Data –
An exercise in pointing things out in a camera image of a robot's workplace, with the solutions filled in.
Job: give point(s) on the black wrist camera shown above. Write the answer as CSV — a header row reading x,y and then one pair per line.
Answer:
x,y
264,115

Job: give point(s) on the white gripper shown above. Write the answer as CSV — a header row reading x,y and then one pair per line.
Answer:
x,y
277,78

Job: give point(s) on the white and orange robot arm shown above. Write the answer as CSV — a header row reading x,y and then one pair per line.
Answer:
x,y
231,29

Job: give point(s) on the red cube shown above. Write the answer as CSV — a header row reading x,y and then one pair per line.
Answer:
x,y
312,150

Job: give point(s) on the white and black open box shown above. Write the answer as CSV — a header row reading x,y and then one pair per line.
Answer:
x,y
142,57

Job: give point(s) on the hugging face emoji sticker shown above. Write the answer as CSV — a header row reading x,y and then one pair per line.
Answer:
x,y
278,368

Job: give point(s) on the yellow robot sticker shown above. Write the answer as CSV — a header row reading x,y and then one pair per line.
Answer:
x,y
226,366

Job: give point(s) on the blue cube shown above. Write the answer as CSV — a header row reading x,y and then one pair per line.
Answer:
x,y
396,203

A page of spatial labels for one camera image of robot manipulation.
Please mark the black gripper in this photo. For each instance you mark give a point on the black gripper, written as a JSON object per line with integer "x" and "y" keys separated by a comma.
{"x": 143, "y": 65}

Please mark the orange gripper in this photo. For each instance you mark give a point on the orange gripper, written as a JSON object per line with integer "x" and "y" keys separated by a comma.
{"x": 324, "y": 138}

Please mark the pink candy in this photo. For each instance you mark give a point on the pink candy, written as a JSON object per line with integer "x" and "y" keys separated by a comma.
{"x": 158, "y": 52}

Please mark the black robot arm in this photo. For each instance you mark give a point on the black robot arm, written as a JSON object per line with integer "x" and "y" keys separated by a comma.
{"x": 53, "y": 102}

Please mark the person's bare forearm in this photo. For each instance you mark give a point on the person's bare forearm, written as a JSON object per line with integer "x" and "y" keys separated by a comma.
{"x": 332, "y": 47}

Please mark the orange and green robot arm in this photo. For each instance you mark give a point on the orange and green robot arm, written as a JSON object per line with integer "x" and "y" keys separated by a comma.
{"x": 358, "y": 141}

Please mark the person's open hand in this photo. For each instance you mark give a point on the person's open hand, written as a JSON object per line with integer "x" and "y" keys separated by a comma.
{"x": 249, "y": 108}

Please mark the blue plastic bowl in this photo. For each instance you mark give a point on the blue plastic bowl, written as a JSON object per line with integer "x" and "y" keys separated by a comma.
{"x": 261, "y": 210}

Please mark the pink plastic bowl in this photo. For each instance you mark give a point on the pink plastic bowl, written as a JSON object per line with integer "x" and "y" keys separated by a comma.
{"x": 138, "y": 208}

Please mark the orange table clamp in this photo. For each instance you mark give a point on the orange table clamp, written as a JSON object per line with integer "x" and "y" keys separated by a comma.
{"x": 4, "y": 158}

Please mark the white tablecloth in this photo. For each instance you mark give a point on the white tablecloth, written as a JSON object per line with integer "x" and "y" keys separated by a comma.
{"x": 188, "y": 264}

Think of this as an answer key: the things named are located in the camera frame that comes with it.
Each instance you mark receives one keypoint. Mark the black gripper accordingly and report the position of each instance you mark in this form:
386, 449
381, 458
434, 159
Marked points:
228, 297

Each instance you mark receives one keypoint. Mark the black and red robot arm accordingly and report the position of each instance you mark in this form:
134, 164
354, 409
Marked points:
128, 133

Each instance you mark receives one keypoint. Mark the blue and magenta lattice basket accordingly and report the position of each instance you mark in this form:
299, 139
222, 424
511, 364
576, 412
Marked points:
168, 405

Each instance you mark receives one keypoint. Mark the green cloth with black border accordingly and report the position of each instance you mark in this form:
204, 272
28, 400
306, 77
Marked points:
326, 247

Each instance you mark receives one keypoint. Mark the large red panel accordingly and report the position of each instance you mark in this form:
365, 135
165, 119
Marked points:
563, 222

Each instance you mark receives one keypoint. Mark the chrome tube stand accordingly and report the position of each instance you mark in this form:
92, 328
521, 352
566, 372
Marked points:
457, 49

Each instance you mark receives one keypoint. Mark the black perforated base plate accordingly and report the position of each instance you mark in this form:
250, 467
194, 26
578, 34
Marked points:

Problem to work on – Retype all the data exactly, line for line.

Response to the task –
An exercise in pointing things out in a camera image of a robot's workplace, with the solutions filled in.
Job: give point(s) on the black wrist camera shown above. Write the answer as CSV — a header row reading x,y and then one pair per line.
Answer:
x,y
264,115

Job: give point(s) on the white gripper shown above. Write the answer as CSV — a header row reading x,y and then one pair per line.
Answer:
x,y
277,78

Job: give point(s) on the white and orange robot arm shown above. Write the answer as CSV — a header row reading x,y and then one pair per line.
Answer:
x,y
231,29

Job: give point(s) on the red cube shown above. Write the answer as CSV — a header row reading x,y and then one pair per line.
Answer:
x,y
312,150

Job: give point(s) on the white and black open box shown above. Write the answer as CSV — a header row reading x,y and then one pair per line.
Answer:
x,y
142,57

Job: give point(s) on the hugging face emoji sticker shown above. Write the answer as CSV — a header row reading x,y and then one pair per line.
Answer:
x,y
278,368

Job: give point(s) on the yellow robot sticker shown above. Write the answer as CSV — a header row reading x,y and then one pair per line.
Answer:
x,y
226,366

Job: give point(s) on the blue cube shown above. Write the answer as CSV — a header row reading x,y and then one pair per line.
Answer:
x,y
396,203

A page of spatial labels for one camera image of robot manipulation.
Please mark the black gripper in this photo. For each instance you mark give a point on the black gripper, written as a JSON object per line with integer "x" and "y" keys separated by a comma.
{"x": 143, "y": 65}

Please mark the orange gripper in this photo. For each instance you mark give a point on the orange gripper, written as a JSON object per line with integer "x" and "y" keys separated by a comma.
{"x": 324, "y": 138}

Please mark the pink candy in this photo. For each instance you mark give a point on the pink candy, written as a JSON object per line with integer "x" and "y" keys separated by a comma.
{"x": 158, "y": 52}

Please mark the black robot arm in this photo. For each instance you mark give a point on the black robot arm, written as a JSON object per line with integer "x" and "y" keys separated by a comma.
{"x": 53, "y": 102}

Please mark the person's bare forearm in this photo. For each instance you mark give a point on the person's bare forearm, written as a JSON object per line with integer "x" and "y" keys separated by a comma.
{"x": 332, "y": 47}

Please mark the orange and green robot arm in this photo. For each instance you mark give a point on the orange and green robot arm, written as a JSON object per line with integer "x" and "y" keys separated by a comma.
{"x": 358, "y": 141}

Please mark the person's open hand in this photo. For each instance you mark give a point on the person's open hand, written as a JSON object per line with integer "x" and "y" keys separated by a comma.
{"x": 249, "y": 108}

Please mark the blue plastic bowl in this photo. For each instance you mark give a point on the blue plastic bowl, written as a JSON object per line with integer "x" and "y" keys separated by a comma.
{"x": 261, "y": 210}

Please mark the pink plastic bowl in this photo. For each instance you mark give a point on the pink plastic bowl, written as a JSON object per line with integer "x" and "y" keys separated by a comma.
{"x": 138, "y": 208}

Please mark the orange table clamp in this photo. For each instance you mark give a point on the orange table clamp, written as a JSON object per line with integer "x" and "y" keys separated by a comma.
{"x": 4, "y": 158}

Please mark the white tablecloth in this photo. For each instance you mark give a point on the white tablecloth, written as a JSON object per line with integer "x" and "y" keys separated by a comma.
{"x": 188, "y": 264}

Think of this as an answer key: the things named are located in the camera frame that comes with it.
Each instance you mark receives one keypoint. Mark the black gripper accordingly and report the position of each instance you mark in this form:
386, 449
381, 458
434, 159
Marked points:
228, 297

Each instance you mark receives one keypoint. Mark the black and red robot arm accordingly and report the position of each instance you mark in this form:
134, 164
354, 409
Marked points:
128, 133

Each instance you mark receives one keypoint. Mark the blue and magenta lattice basket accordingly and report the position of each instance you mark in this form:
299, 139
222, 424
511, 364
576, 412
Marked points:
168, 405

Each instance you mark receives one keypoint. Mark the green cloth with black border accordingly and report the position of each instance you mark in this form:
204, 272
28, 400
306, 77
Marked points:
326, 247

Each instance you mark receives one keypoint. Mark the large red panel accordingly and report the position of each instance you mark in this form:
365, 135
165, 119
Marked points:
563, 222

Each instance you mark receives one keypoint. Mark the chrome tube stand accordingly and report the position of each instance you mark in this form:
92, 328
521, 352
566, 372
Marked points:
457, 49

Each instance you mark receives one keypoint. Mark the black perforated base plate accordingly and report the position of each instance you mark in this form:
250, 467
194, 26
578, 34
Marked points:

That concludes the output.